GIVEN RECORDS:
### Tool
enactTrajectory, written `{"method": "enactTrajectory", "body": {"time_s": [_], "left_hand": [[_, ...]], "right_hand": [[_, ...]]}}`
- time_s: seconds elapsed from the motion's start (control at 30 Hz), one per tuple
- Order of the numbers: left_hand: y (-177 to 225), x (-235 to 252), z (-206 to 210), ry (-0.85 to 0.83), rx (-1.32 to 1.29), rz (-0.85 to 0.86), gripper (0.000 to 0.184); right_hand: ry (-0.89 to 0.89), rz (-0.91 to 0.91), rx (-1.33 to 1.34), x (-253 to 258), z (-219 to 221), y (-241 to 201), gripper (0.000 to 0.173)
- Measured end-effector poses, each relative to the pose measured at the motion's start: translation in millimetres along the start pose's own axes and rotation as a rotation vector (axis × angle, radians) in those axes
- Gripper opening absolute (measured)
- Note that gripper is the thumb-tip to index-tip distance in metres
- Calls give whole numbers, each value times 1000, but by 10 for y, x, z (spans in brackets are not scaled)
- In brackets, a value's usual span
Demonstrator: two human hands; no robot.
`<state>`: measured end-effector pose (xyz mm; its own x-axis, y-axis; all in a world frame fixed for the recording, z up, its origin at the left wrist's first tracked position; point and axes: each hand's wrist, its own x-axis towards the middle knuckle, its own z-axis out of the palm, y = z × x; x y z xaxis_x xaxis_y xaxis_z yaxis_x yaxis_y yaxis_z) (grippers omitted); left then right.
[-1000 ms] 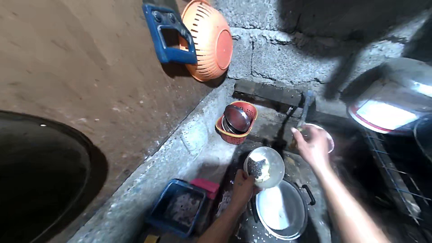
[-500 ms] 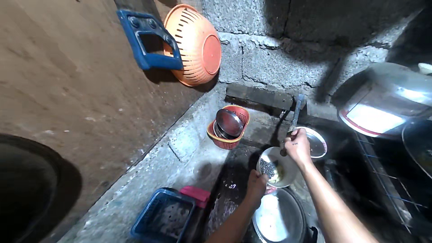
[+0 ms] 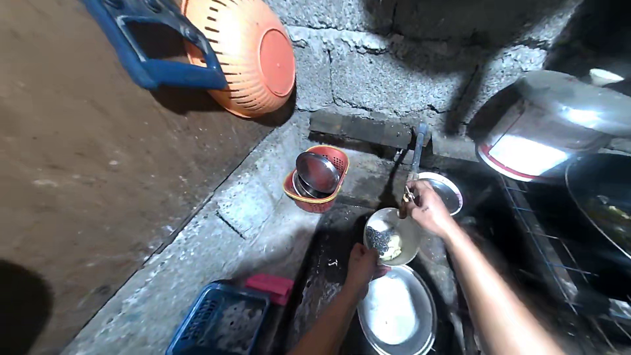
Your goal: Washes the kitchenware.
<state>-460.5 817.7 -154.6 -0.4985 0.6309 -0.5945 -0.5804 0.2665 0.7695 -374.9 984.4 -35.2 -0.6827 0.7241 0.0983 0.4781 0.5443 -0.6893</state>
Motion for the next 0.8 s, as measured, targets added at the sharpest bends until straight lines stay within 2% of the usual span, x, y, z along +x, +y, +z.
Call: {"method": "enactTrajectory", "body": {"time_s": [0.07, 0.13, 0.23, 0.33, 0.47, 0.8], "left_hand": [[-10, 19, -20, -1, -5, -13, 19], [-18, 21, -11, -7, -11, -16, 19], [-23, 13, -17, -36, 26, -12, 25], [-44, 34, -19, -47, 40, -41, 25], [-70, 25, -26, -53, 23, -75, 20], [-186, -8, -48, -51, 49, -56, 20]], "right_hand": [[-102, -43, -115, 66, -140, 37, 29], [-141, -80, -202, 110, -202, 58, 31], [-37, -187, -319, 131, -143, 45, 30], [108, -282, -385, 118, -49, -3, 20], [163, -258, -404, 29, -7, -63, 14], [148, -187, -453, -160, -115, -148, 18]]}}
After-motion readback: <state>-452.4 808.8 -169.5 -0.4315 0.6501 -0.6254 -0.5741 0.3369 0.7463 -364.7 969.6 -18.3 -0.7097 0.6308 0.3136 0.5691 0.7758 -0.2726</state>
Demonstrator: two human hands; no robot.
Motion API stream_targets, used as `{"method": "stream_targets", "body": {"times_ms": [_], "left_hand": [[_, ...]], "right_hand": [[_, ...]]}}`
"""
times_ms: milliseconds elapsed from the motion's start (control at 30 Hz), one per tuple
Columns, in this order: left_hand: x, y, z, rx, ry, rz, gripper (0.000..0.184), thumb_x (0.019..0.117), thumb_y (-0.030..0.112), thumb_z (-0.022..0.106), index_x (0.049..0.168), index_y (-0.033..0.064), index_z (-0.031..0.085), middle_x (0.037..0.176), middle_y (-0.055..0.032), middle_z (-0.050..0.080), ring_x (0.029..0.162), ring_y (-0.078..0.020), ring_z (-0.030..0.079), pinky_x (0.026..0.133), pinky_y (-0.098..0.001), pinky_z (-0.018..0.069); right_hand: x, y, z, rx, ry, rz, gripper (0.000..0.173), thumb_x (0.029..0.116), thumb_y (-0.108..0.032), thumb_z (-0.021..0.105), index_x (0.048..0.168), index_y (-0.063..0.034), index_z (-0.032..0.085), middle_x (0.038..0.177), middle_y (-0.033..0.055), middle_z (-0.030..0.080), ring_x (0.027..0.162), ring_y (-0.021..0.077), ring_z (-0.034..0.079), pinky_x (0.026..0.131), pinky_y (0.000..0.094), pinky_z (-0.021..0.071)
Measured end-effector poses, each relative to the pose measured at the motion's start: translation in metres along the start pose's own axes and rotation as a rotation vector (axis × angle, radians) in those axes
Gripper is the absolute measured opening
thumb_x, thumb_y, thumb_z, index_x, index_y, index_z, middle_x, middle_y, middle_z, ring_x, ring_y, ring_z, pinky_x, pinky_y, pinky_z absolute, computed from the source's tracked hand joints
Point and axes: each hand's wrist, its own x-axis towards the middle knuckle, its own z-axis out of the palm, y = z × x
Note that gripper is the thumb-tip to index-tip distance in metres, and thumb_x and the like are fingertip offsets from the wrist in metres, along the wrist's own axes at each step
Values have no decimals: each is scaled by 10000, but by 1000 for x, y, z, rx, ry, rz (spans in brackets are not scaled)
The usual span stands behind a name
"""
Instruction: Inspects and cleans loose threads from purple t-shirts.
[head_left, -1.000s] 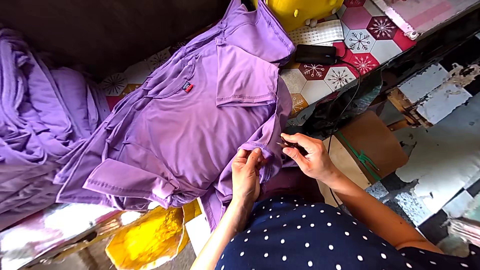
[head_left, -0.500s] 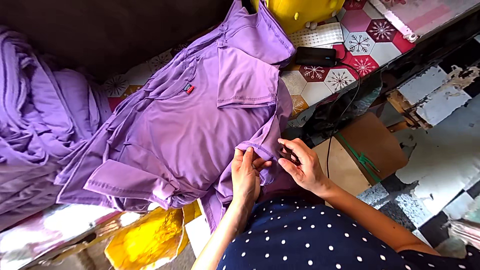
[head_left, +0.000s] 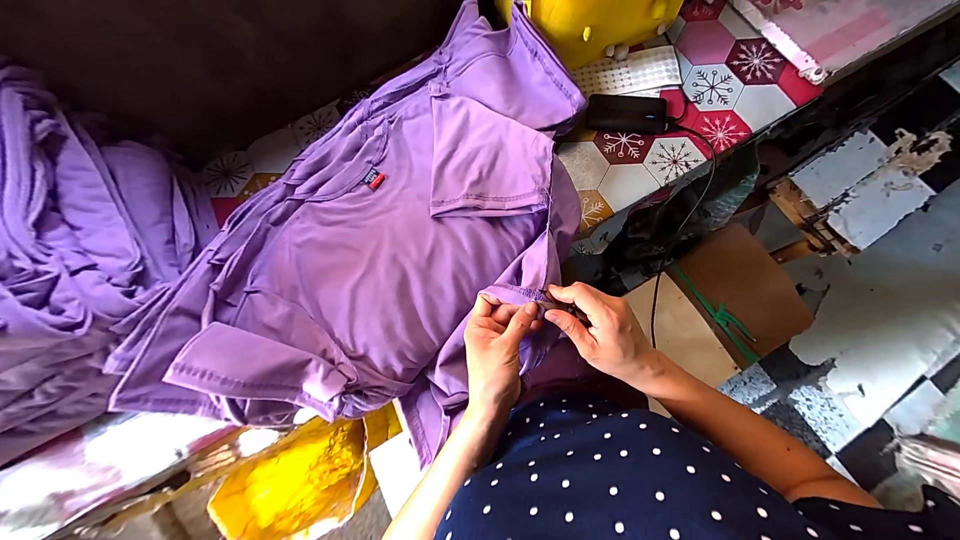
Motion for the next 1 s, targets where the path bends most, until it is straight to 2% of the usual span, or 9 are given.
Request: {"method": "stream_targets", "body": {"times_ms": [133, 300, 400, 600, 800, 867, 933, 1000], "left_hand": [[0, -3, -2, 38, -17, 44, 239, 895, -144, 588, 980, 70, 526, 741, -19, 728, 704, -97, 719, 729, -249, 604], [0, -4, -1, 53, -14, 42, 245, 890, -146, 588, 979, 74, 525, 742, -10, 729, 700, -96, 721, 717, -253, 608], [0, -2, 1, 8, 16, -4, 227, 911, -145, 558, 987, 66, 521, 746, -21, 722, 687, -108, 718, 704, -267, 616], [0, 0, 2, -1, 3, -10, 225, 907, -145, 557, 987, 63, 529, 748, -31, 721, 687, -110, 717, 709, -265, 615], [1, -3, 0, 49, -40, 38, 231, 898, -142, 576, 989, 67, 539, 776, -18, 734, 715, -93, 718, 721, -246, 605], [1, -3, 0, 57, -40, 32, 203, 904, -133, 581, 968, 59, 566, 767, -16, 729, 713, -92, 713, 725, -248, 605], [2, -2, 0, 56, -30, 20, 185, 909, -127, 580, 950, 54, 585, 758, -12, 724, 711, -86, 709, 726, -246, 603], [2, -2, 0, 52, -39, 11, 187, 908, -122, 580, 956, 58, 585, 764, -6, 726, 714, -85, 711, 725, -251, 607]], "right_hand": [[0, -1, 1, -7, 22, 0, 259, 1013, -206, 635, 1063, 26, 737, 914, 106, 746, 808, 119, 714, 717, 242, 581], [0, 0, 1, -29, 97, -23, 200, 996, -146, 640, 981, 16, 755, 852, 97, 747, 760, 110, 710, 680, 233, 573], [0, 1, -2, 38, 136, 32, 188, 995, -114, 631, 1001, 43, 734, 891, 108, 748, 790, 81, 711, 735, 208, 585], [-6, 2, 0, 1, 64, -5, 247, 1003, -190, 646, 1053, 31, 744, 894, 102, 743, 790, 101, 703, 726, 230, 576], [-2, 7, 0, 8, 72, -54, 203, 998, -143, 640, 1002, 21, 759, 855, 101, 739, 772, 103, 700, 706, 223, 567], [-1, 6, -1, 60, 99, 1, 187, 997, -121, 635, 994, 30, 745, 878, 101, 748, 791, 76, 705, 735, 204, 576], [0, 5, -2, 137, 122, 96, 207, 993, -149, 632, 1037, 43, 694, 853, 70, 710, 742, 24, 651, 693, 168, 547], [1, 5, -2, 190, 117, 162, 358, 935, -283, 726, 1078, 40, 666, 778, 3, 623, 660, -34, 520, 610, 124, 448]]}}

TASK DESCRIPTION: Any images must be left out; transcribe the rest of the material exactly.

RESULT OF THE TASK:
### Tool
enactTrajectory, written `{"method": "enactTrajectory", "body": {"time_s": [_], "left_hand": [[_, ...]], "right_hand": [[_, ...]]}}`
- time_s: seconds elapsed from the motion's start (control at 30 Hz), one per tuple
- Order of the numbers: left_hand: y (-177 to 225), x (-235 to 252), z (-206 to 210), ry (-0.85 to 0.83), rx (-1.32 to 1.29), rz (-0.85 to 0.86), gripper (0.000 to 0.184); right_hand: ry (-0.89 to 0.89), rz (-0.91 to 0.91), rx (-1.33 to 1.34), x (-253 to 258), z (-219 to 221), y (-241 to 201), gripper (0.000 to 0.173)
- Measured end-effector poses, each relative to the pose measured at the motion's start: translation in millimetres along the start pose's own axes and rotation as a rotation vector (axis × angle, radians) in those axes
- Gripper opening absolute (measured)
- Note that gripper is the thumb-tip to index-tip distance in metres
- Calls give whole numbers, each value times 1000, but by 10 for y, x, z (spans in brackets are not scaled)
- In brackets, a value's usual span
Demonstrator: two human hands; no robot.
`<state>`: measured end-effector pose (xyz mm; its own x-axis, y-axis; all in a world frame fixed for the recording, z up, its origin at the left wrist's first tracked position; point and axes: each hand's wrist, its own x-axis towards the middle knuckle, its own z-axis out of the palm, y = z × x; x y z xaxis_x xaxis_y xaxis_z yaxis_x yaxis_y yaxis_z) (grippers omitted); left then right.
[-1000 ms] 
[-500 ms] 
[+0 ms] 
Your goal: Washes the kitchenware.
<state>-460.5 817.7 -154.6 -0.4985 0.6309 -0.5945 -0.5804 0.2665 0.7695 -374.9 984.4 -35.2 -0.6827 0.7241 0.0983 0.4781 0.5443 -0.6893</state>
Motion for the next 0.8 s, as measured, targets added at the sharpest bends until straight lines stay within 2% of the usual span, x, y, z along +x, +y, +z.
Call: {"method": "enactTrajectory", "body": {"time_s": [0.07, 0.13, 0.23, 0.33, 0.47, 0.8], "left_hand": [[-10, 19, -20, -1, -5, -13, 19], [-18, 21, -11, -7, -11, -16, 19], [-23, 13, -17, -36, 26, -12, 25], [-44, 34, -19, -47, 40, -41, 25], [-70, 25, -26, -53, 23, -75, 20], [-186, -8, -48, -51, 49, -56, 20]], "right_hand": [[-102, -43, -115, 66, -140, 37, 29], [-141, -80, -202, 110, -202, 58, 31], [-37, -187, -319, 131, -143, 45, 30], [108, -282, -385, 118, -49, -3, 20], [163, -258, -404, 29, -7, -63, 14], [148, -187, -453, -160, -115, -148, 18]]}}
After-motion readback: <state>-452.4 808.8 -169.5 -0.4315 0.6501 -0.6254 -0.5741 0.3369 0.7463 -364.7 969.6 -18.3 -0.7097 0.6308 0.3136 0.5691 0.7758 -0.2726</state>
Demonstrator: two human hands; no robot.
Motion API stream_targets, used as `{"method": "stream_targets", "body": {"times_ms": [_], "left_hand": [[_, ...]], "right_hand": [[_, ...]]}}`
"""
times_ms: milliseconds elapsed from the motion's start (control at 30 Hz), one per tuple
Columns, in this order: left_hand: x, y, z, rx, ry, rz, gripper (0.000..0.184), thumb_x (0.019..0.117), thumb_y (-0.030..0.112), thumb_z (-0.022..0.106), index_x (0.049..0.168), index_y (-0.033..0.064), index_z (-0.031..0.085), middle_x (0.037..0.176), middle_y (-0.055..0.032), middle_z (-0.050..0.080), ring_x (0.029..0.162), ring_y (-0.078..0.020), ring_z (-0.030..0.079), pinky_x (0.026..0.133), pinky_y (-0.098..0.001), pinky_z (-0.018..0.069); right_hand: x, y, z, rx, ry, rz, gripper (0.000..0.173), thumb_x (0.029..0.116), thumb_y (-0.108..0.032), thumb_z (-0.021..0.105), index_x (0.048..0.168), index_y (-0.063..0.034), index_z (-0.032..0.085), middle_x (0.038..0.177), middle_y (-0.033..0.055), middle_z (-0.030..0.080), ring_x (0.027..0.162), ring_y (-0.021..0.077), ring_z (-0.034..0.079), pinky_x (0.026..0.131), pinky_y (0.000..0.094), pinky_z (-0.021..0.071)
Measured end-effector poses, each relative to the pose measured at the motion's start: translation in metres along the start pose's own axes and rotation as a rotation vector (axis × angle, radians) in those axes
Gripper is the absolute measured opening
thumb_x, thumb_y, thumb_z, index_x, index_y, index_z, middle_x, middle_y, middle_z, ring_x, ring_y, ring_z, pinky_x, pinky_y, pinky_z absolute, computed from the source's tracked hand joints
Point and axes: each hand's wrist, its own x-axis towards the middle knuckle, its own z-axis out of the palm, y = z × x
Note that gripper is the thumb-tip to index-tip distance in metres, and thumb_x and the like are fingertip offsets from the wrist in metres, along the wrist's own axes at each step
Values have no decimals: each is scaled by 10000, but by 1000 for x, y, z, rx, ry, rz (spans in brackets are not scaled)
The usual span stands behind a name
"""
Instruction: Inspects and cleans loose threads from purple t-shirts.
[head_left, -1.000s] 
[head_left, -0.500s] 
[head_left, +0.000s] 
Motion for the next 1 s, targets where the path bends most, until it is straight to 2% of the usual span, or 9 are given.
Request: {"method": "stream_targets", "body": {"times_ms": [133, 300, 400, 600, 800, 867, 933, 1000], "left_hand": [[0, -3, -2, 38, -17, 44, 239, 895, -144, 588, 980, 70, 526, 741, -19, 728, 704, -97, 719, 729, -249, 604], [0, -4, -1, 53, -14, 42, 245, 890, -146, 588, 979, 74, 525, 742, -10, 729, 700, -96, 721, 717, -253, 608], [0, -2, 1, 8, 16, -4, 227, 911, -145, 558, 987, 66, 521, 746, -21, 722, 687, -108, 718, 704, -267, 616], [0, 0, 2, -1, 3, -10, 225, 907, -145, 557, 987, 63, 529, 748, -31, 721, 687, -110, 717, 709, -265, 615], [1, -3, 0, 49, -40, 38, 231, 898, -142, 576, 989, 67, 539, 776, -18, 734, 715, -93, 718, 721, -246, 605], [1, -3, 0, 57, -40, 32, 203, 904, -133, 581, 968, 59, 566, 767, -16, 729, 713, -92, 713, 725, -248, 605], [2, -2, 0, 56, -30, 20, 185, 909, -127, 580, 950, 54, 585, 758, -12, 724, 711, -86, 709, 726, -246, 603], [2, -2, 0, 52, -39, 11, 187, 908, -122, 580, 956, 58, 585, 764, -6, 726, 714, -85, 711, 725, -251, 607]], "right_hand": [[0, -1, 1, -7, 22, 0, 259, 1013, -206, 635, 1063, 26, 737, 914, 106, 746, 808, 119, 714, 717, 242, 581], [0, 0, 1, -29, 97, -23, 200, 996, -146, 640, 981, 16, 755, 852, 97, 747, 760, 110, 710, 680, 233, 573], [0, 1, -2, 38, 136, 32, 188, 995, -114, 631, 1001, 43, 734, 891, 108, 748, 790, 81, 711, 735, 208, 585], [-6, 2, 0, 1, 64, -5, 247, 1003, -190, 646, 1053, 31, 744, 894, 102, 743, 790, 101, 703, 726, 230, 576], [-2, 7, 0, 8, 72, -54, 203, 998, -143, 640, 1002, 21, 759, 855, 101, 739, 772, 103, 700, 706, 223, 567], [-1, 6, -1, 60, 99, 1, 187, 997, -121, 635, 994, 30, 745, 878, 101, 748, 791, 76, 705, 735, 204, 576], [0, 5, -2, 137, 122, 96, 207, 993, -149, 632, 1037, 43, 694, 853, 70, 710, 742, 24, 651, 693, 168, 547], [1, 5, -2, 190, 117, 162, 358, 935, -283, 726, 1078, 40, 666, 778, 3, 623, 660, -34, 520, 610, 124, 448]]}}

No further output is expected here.